▸ What you should do
Each record is to be reproduced verbatim.

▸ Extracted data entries
################
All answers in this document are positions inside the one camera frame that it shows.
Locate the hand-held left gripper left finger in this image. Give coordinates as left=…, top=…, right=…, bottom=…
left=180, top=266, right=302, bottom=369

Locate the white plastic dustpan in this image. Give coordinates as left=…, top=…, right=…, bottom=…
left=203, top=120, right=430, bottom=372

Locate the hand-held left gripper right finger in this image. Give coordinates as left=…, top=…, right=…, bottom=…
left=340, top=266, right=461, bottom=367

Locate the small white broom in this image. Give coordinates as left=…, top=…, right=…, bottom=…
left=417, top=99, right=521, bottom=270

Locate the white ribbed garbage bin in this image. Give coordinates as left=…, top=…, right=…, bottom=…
################
▸ Written answer
All answers in this document are positions inside the one camera frame that it shows.
Locate the hand-held left gripper left finger in this image. Give coordinates as left=…, top=…, right=…, bottom=…
left=180, top=266, right=302, bottom=369

Locate the white plastic dustpan in this image. Give coordinates as left=…, top=…, right=…, bottom=…
left=203, top=120, right=430, bottom=372

Locate the hand-held left gripper right finger in this image. Give coordinates as left=…, top=…, right=…, bottom=…
left=340, top=266, right=461, bottom=367

Locate the small white broom in this image. Give coordinates as left=…, top=…, right=…, bottom=…
left=417, top=99, right=521, bottom=270

Locate the white ribbed garbage bin in this image. Give coordinates as left=…, top=…, right=…, bottom=…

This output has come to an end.